#### EXERCISE DIRECTIONS:
Output all of the data below exactly as given.
=======
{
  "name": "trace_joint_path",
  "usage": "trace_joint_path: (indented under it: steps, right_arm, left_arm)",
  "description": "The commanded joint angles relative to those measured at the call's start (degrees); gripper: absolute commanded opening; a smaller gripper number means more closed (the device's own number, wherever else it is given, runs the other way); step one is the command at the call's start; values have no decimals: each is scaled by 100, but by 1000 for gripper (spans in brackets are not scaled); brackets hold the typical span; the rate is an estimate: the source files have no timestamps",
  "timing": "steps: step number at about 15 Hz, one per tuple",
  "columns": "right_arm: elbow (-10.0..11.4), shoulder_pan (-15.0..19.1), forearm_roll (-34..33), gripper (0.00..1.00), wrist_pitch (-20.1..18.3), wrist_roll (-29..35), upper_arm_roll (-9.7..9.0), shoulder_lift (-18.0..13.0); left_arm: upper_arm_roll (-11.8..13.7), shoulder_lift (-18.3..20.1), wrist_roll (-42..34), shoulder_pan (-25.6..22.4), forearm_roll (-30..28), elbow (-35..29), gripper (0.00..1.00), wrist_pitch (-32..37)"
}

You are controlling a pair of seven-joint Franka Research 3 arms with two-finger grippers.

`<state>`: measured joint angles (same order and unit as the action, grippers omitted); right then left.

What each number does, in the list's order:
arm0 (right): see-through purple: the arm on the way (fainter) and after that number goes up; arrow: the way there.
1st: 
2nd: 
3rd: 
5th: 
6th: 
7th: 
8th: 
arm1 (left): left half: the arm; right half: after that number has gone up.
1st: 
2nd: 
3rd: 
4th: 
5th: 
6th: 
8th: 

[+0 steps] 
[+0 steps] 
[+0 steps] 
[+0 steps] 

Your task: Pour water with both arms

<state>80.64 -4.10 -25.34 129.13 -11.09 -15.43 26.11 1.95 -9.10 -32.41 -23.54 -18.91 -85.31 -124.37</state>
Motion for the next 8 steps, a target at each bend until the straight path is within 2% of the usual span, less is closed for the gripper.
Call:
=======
#### RESULT:
{
  "name": "trace_joint_path",
  "usage": "trace_joint_path: (indented under it: steps, right_arm, left_arm)",
  "description": "The commanded joint angles relative to those measured at the call's start (degrees); gripper: absolute commanded opening; a smaller gripper number means more closed (the device's own number, wherever else it is given, runs the other way); step one is the command at the call's start; values have no decimals: each is scaled by 100, but by 1000 for gripper (spans in brackets are not scaled); brackets hold the typical span; the rate is an estimate: the source files have no timestamps",
  "timing": "steps: step number at about 15 Hz, one per tuple",
  "columns": "right_arm: elbow (-10.0..11.4), shoulder_pan (-15.0..19.1), forearm_roll (-34..33), gripper (0.00..1.00), wrist_pitch (-20.1..18.3), wrist_roll (-29..35), upper_arm_roll (-9.7..9.0), shoulder_lift (-18.0..13.0); left_arm: upper_arm_roll (-11.8..13.7), shoulder_lift (-18.3..20.1), wrist_roll (-42..34), shoulder_pan (-25.6..22.4), forearm_roll (-30..28), elbow (-35..29), gripper (0.00..1.00), wrist_pitch (-32..37)"
}

You are controlling a pair of seven-joint Franka Research 3 arms with two-finger grippers.

`<state>`: measured joint angles (same order and unit as the action, grippers omitted); right then left.

What each number does, in the list's order:
arm0 (right): see-through purple: the arm on the way (fainter) and after that number goes up; arrow: the way there.
1st: 
2nd: 
3rd: 
5th: 
6th: 
7th: 
8th: 
arm1 (left): left half: the arm; right half: after that number has gone up.
1st: 
2nd: 
3rd: 
4th: 
5th: 
6th: 
8th: 

[+0 steps] 
[+0 steps] 
[+0 steps] 
[+0 steps] 

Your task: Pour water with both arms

<state>80.64 -4.10 -25.34 129.13 -11.09 -15.43 26.11 1.95 -9.10 -32.41 -23.54 -18.91 -85.31 -124.37</state>
Motion for the next 8 steps, a target at each bend until the straight path is within 2% of the usual span, less is closed for the gripper.
Call:

This response is now finished.